Максималисты, они верили, что их художественная революция необходима всем: постаревшему и помертвевшему МХАТу, русскому театральному искусству, а следовательно, людям, государству, стране. Они способствовали обновлению языка и содержания нашей сцены (так время от времени решительно и радикально происходило, так будет происходить в неостановимом движении театра, который в России необходим и вечен). Не «проповедники» с подмостков сцены и не «строгие учителя» – жизнерадостные материалисты и атеисты, сами того не ведая, они возвращали нам театр «русской святости» и нравственной проповеди.
Мхатовцы по школе, художественной вере и корням (за редчайшими, чрезвычайными исключениями вроде сверхталантливой вахтанговки Нины Дорошиной) – сплошь выпускники школы-студии им. Немировича-Данченко, по способу существования они были близки вахтанговской талантливой богемности. Окончив репетиции, не разбегались по домам, не покидали своего театрального Дома, как некогда требовал от первооснователей МХТ, «монашествующий» гений сцены, чистейший Станиславский.
Они работали в ансамблевом, стационарном, репертуарном театре. Упорно создавали его. Но и в частной, человеческой жизни ген праздничного единения владел ими – молодыми, безбытными, бессемейными; и еще годы спустя, – когда они обзавелись семьями и детьми. Им не хотелось покидать друг друга. Они любили, дружили, женились, разводились, снова соединялись в собственной среде, на «Обетованной земле» своего театра. Пропуском в эту замкнутую среду для «чужих» и «посторонних» мог стать лишь талант, незаурядность, интересность человека-личности. Так возникал молодой снобизм раннего «Современника», желание первосортного во всем, в том числе и в человеческом общении.
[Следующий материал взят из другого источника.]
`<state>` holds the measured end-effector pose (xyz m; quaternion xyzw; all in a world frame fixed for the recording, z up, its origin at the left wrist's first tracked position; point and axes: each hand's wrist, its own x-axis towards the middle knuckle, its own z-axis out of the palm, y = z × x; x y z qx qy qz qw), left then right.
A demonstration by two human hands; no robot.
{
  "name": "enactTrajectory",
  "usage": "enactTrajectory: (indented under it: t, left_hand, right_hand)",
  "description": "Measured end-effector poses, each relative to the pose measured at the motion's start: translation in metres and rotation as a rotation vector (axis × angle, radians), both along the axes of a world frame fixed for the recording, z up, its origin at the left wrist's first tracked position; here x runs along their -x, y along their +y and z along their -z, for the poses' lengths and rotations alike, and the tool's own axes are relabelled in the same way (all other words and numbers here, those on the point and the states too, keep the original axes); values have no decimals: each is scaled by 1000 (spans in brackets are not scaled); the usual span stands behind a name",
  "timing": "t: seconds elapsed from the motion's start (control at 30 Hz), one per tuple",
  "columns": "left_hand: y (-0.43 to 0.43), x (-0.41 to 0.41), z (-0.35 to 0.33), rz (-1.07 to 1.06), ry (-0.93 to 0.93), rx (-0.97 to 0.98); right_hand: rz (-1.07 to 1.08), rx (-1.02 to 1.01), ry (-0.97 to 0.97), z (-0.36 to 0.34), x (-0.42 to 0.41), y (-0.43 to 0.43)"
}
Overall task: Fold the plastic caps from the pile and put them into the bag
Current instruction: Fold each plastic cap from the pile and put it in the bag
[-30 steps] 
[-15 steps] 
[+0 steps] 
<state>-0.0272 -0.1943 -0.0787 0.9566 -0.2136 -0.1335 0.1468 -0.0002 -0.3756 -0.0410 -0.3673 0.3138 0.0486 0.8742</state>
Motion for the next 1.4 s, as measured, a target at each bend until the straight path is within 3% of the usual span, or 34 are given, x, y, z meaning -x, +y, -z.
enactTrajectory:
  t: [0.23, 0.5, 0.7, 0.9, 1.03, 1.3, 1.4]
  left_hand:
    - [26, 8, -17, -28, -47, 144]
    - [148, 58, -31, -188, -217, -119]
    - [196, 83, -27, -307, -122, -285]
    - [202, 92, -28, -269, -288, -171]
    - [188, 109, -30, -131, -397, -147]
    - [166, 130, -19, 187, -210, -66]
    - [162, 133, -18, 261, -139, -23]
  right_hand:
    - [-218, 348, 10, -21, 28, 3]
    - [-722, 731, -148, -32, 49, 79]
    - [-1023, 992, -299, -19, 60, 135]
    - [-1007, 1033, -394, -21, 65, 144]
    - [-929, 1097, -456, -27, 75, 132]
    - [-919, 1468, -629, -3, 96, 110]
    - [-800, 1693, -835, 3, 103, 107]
От Солженицына, в эпоху его первой послелагерной славы, не прописанного в Москве, наезжавшего в столицу полулегально, из Рязани, до великих иностранцев Джона Гилгуда и Артура Миллера простиралось поле друзей маленького, не титулованного, не любимого властью театра.
Благодаря своим иностранным гостям и собеседникам «невыездной театр» (самый «невыездной» из всех тогда существовавших), казалось, превозмогал намертво закрытые границы, получал ощущение огромности мира.
«Современник» вовсе не являл собой тип высокоинтеллектуального театра, каким восемью годами позже станет любимовская «Таганка».
В нем и «книжников» оказалось немного («исступленный читарь» Кваша, великолепно знавшая поэзию Лилия Толмачева), но – немало умных. Природно, самобытно, «не-заемно» умен был вождь театра – Олег Ефремов. Чуждаясь «высокоумия», театр жил естественно, как дышал. Молодых сил хватало на все. И повседневная, изнурительная борьба за себя, за чистоту своего искусства радости не убивала, порой казалось – даже увлекала азартом преодоления.
Стихия капустника и озорства пронизывала коллективный современниковский быт. Прелестная и легкая богемность (знак раскованности и свободы) в те начальные годы не мешала, а помогала творчеству. (Увы, потом станет мешать.)
Сведения и знания молодой коллектив получал от умнейших, талантливейших людей своего времени. Поток поэтов, писателей, ученых, философов, артистов мировой известности, знатоков и первостепенных мастеров своего дела, несравненных собеседников не иссякал под сводами «Современника». А там умели слушать. Нескончаемые ночные разговоры с уникальными людьми (дневное время принадлежало работе) стали университетами театра. Как ранний МХТ, «Современник» шел путем интуиции, чуткости, чувства. Интерес к людям, к человеку-личности театр сохранил навсегда.
Позже напишут, что «Современник» родился в полемике с тогдашним кризисным Художественным театром. Обновил, возродил его искусство. Так считали современниковские «первооснователи», так они о себе говорили и писали.